■ **Exercise objective**:
Repeat verbatim, and only, the lines of the data below, beginning at the line that contains "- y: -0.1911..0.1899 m" and stopping after the line that contains "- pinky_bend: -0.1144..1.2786".

■ **Material provided**:
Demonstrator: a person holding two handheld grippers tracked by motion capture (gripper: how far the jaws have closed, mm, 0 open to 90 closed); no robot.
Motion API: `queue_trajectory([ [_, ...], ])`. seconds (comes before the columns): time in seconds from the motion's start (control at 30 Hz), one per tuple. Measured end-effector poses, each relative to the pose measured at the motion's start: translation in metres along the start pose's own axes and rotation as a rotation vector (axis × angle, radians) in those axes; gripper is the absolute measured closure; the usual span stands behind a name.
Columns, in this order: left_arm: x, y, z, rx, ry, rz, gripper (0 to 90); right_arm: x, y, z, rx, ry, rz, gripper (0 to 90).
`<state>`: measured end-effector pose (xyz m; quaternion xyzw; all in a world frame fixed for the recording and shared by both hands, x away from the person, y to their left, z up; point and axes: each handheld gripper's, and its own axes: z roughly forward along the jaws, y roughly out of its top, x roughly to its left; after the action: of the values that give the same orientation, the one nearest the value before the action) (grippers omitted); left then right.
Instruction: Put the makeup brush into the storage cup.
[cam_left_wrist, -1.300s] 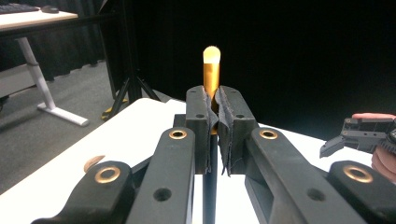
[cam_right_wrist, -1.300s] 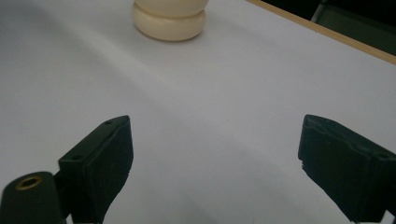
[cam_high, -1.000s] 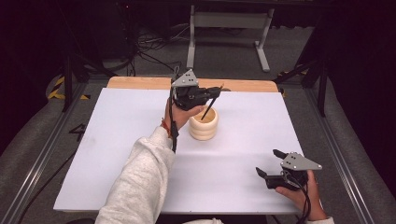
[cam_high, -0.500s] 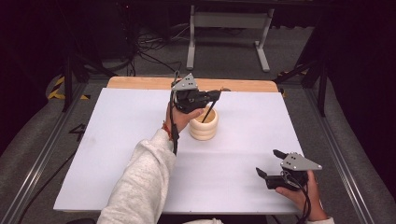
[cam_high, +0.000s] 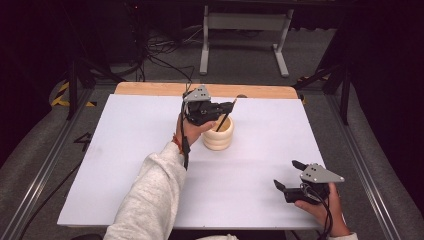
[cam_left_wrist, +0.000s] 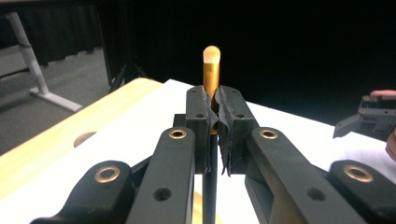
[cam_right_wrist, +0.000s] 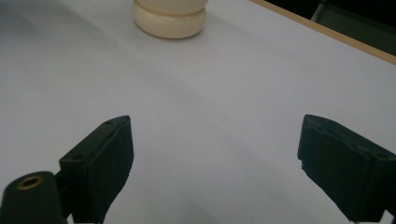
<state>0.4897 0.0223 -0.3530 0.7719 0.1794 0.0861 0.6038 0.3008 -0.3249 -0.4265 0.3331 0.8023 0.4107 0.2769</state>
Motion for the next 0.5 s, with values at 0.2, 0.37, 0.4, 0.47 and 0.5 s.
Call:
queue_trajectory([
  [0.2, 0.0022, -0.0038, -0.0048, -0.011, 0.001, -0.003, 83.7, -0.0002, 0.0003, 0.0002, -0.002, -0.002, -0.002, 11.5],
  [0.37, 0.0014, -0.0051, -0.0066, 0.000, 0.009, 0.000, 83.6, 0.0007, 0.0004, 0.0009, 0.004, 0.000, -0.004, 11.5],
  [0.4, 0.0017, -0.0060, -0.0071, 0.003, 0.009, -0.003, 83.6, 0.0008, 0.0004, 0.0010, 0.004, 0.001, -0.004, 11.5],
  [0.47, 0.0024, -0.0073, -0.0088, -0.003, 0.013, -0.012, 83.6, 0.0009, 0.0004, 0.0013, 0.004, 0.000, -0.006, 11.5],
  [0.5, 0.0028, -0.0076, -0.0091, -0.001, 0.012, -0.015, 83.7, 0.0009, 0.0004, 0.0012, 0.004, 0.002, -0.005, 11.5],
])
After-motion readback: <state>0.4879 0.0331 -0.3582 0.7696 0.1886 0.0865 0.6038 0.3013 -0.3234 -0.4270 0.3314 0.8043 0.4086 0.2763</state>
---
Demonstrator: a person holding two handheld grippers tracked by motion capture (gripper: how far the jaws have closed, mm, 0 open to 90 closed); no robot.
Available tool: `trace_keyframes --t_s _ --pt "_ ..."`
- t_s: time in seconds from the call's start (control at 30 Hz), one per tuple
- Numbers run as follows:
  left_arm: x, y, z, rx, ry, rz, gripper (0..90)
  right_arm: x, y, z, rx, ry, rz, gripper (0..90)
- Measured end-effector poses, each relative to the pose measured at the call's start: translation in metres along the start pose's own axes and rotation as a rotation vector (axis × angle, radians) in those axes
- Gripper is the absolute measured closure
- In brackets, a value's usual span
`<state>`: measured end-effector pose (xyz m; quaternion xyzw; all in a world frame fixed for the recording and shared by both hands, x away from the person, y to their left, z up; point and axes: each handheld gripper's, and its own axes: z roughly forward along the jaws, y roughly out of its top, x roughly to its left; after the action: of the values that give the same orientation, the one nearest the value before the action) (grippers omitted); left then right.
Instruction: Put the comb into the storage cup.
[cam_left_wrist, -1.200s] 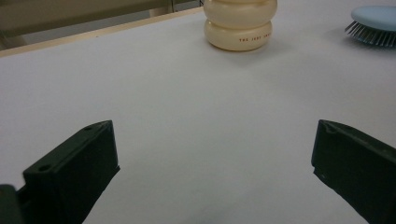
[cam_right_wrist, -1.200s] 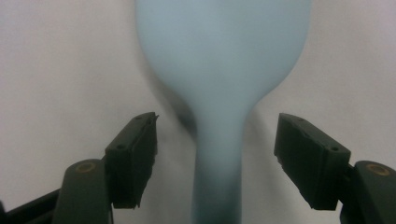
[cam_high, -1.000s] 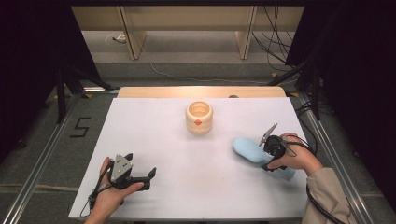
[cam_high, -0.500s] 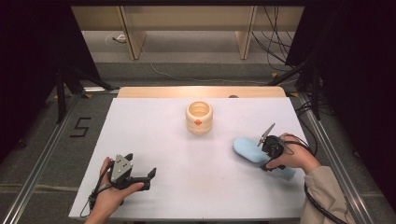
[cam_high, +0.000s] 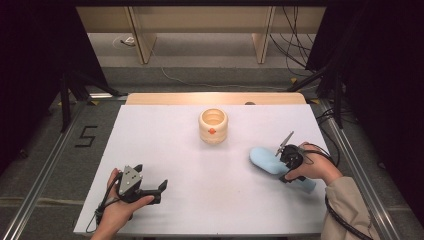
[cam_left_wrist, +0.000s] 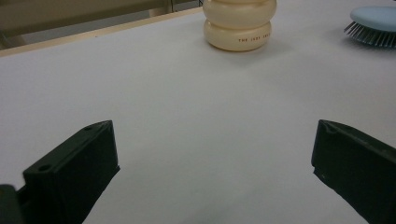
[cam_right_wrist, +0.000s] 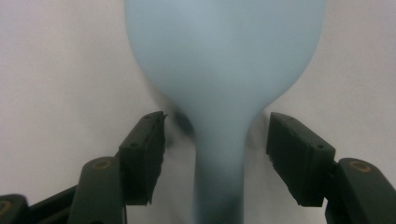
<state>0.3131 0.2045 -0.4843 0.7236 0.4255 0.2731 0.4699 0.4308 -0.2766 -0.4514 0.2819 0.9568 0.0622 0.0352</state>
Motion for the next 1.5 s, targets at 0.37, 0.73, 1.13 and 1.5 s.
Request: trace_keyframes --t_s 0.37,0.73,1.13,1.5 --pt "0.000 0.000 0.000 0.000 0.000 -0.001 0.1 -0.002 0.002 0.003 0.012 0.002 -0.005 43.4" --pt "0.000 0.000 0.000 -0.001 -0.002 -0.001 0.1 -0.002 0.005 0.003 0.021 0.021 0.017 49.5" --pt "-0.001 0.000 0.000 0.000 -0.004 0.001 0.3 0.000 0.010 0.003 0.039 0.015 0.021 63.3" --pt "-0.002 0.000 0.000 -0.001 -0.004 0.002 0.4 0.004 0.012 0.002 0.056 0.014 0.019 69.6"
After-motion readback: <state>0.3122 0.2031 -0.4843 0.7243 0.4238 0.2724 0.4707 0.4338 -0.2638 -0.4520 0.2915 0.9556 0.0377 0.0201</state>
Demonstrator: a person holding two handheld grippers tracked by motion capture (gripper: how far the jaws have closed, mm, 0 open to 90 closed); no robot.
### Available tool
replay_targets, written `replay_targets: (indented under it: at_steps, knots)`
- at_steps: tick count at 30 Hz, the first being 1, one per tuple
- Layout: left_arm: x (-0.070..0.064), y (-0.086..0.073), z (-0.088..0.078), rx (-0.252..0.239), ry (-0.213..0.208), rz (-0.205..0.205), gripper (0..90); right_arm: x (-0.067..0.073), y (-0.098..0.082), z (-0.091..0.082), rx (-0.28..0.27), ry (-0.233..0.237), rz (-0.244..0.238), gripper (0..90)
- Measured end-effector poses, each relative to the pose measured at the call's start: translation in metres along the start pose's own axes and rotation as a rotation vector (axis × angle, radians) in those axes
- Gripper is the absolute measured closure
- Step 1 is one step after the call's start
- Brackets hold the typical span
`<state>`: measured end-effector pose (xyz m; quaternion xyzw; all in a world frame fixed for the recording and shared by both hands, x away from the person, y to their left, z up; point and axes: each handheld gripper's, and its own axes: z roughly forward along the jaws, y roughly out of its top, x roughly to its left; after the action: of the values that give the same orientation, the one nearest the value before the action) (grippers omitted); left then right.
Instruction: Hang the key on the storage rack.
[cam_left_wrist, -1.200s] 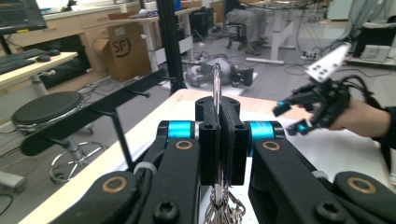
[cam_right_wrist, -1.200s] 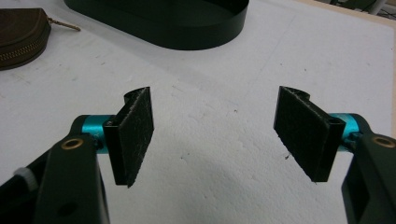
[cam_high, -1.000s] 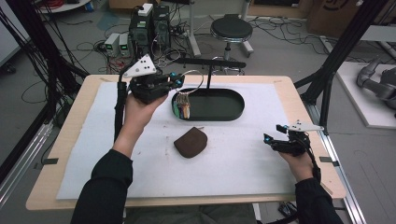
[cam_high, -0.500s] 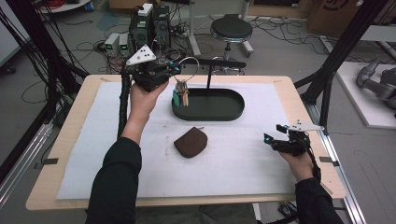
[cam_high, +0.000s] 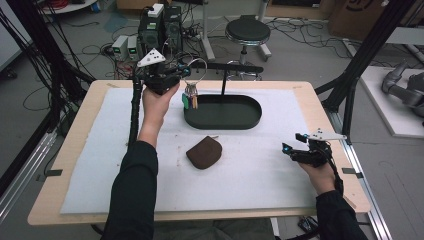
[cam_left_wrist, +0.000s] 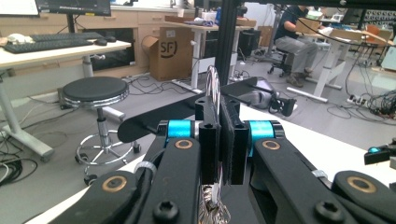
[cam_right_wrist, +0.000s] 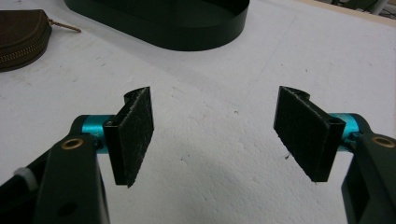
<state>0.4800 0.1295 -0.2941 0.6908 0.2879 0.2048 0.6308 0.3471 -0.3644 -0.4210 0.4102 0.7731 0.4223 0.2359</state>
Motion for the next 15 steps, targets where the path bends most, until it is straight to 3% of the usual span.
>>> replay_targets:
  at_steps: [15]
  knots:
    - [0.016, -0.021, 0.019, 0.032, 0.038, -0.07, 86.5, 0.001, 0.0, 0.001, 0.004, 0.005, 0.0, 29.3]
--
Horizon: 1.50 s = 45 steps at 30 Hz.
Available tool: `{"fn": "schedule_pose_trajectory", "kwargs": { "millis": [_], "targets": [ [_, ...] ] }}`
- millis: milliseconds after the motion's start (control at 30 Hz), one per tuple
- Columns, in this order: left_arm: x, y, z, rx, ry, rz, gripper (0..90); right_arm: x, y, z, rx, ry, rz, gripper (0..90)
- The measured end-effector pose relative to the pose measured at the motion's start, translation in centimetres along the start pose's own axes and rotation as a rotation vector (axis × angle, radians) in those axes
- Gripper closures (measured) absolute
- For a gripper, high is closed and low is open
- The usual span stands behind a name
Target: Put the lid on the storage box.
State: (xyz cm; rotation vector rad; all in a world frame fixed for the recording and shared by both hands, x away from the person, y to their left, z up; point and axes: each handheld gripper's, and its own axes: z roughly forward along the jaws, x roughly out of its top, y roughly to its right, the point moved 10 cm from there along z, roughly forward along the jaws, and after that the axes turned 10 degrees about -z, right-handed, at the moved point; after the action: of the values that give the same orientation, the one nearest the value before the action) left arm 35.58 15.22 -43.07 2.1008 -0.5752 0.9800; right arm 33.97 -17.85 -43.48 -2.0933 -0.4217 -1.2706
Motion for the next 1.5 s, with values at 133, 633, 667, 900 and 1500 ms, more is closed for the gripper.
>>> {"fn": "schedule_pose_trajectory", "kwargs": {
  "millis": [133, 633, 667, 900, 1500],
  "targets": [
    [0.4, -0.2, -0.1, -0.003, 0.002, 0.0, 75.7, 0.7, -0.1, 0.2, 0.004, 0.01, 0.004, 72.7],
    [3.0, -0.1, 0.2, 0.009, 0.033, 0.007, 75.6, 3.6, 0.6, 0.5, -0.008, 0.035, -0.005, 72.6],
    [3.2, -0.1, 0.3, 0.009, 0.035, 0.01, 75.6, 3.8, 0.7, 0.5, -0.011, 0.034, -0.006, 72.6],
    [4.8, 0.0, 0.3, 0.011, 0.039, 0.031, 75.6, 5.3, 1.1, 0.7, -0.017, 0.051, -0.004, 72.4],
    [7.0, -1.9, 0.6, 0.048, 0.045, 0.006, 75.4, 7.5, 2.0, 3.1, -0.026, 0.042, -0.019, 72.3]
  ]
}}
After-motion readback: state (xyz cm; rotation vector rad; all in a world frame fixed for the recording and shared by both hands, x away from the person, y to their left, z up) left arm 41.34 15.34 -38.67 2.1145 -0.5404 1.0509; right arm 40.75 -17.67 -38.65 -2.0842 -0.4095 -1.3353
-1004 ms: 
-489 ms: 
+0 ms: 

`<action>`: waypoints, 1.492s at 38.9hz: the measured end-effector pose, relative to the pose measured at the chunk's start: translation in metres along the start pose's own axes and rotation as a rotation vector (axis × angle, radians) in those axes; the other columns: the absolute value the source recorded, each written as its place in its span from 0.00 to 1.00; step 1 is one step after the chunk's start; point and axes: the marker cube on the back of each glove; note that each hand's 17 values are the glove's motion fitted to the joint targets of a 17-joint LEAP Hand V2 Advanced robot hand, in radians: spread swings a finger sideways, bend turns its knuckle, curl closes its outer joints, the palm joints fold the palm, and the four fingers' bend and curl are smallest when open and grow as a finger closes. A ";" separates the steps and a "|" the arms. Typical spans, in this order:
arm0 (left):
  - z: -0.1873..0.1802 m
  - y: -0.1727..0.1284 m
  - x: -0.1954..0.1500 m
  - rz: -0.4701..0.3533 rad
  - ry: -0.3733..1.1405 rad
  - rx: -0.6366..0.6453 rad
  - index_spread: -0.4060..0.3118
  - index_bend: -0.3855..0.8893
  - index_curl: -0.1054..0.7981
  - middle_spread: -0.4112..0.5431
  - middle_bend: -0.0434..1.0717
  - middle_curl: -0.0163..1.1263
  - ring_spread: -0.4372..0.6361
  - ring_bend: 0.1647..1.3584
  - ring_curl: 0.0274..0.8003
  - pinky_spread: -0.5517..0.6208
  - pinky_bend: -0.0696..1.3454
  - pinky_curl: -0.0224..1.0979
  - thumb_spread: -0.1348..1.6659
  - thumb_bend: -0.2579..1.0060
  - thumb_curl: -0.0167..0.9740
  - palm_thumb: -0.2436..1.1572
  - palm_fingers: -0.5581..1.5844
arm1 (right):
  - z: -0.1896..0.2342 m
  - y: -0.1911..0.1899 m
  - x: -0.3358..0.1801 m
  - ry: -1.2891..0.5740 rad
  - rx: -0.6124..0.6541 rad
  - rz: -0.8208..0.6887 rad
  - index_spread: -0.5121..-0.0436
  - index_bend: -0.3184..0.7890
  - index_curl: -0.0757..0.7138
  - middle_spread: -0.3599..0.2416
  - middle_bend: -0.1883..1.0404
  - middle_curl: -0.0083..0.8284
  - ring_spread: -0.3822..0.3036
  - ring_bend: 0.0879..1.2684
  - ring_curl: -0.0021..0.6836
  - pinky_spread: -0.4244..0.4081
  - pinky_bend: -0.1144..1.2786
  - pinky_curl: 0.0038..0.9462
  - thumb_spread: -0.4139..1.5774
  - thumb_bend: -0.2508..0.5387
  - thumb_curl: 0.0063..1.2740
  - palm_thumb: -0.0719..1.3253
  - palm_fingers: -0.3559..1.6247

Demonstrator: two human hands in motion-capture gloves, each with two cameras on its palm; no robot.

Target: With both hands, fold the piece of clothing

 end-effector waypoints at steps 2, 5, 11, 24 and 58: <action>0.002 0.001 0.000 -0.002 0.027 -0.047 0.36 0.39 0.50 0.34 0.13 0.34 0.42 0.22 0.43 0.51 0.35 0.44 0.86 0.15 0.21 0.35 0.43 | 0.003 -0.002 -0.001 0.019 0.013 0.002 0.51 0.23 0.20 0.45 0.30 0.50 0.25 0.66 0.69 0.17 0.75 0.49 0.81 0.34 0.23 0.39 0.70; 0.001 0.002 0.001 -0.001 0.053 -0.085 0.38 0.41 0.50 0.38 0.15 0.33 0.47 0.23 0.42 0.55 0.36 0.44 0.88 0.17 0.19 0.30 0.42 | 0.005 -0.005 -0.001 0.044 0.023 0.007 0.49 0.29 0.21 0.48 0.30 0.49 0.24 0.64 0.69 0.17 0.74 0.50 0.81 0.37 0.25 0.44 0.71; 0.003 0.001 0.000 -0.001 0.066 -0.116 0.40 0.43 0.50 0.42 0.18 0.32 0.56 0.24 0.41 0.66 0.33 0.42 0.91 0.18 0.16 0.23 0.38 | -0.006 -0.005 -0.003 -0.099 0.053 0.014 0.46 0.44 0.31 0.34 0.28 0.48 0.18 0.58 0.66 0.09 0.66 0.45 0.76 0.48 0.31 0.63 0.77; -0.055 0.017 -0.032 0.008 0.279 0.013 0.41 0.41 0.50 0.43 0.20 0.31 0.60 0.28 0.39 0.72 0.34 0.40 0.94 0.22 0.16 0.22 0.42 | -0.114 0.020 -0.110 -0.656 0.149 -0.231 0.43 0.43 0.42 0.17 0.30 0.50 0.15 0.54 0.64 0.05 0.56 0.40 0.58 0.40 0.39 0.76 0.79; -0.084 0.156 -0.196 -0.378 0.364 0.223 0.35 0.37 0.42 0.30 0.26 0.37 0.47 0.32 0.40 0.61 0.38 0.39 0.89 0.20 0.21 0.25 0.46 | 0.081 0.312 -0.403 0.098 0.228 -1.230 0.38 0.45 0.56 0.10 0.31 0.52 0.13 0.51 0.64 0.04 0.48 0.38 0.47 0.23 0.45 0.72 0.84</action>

■ **Task response**:
  - y: -0.1911..0.1899 m
  - x: -0.3358..0.1801 m
  - ry: -1.2891..0.5740 rad
  - rx: -0.6124..0.6541 rad
  - rz: -0.8208..0.6887 rad
  - index_spread: -0.5121..-0.0436
  - index_bend: -0.3184..0.7890
  - index_curl: -0.0757..0.7138
  - middle_spread: -0.3599..0.2416
  - middle_bend: -0.1883..1.0404
  - middle_curl: -0.0083..0.8284
  - ring_spread: -0.3822..0.3036
  - ring_bend: 0.0879..1.2684
  - ring_curl: -0.0021..0.6836
  - pinky_spread: -0.4244..0.4081
  - pinky_bend: -0.1144..1.2786

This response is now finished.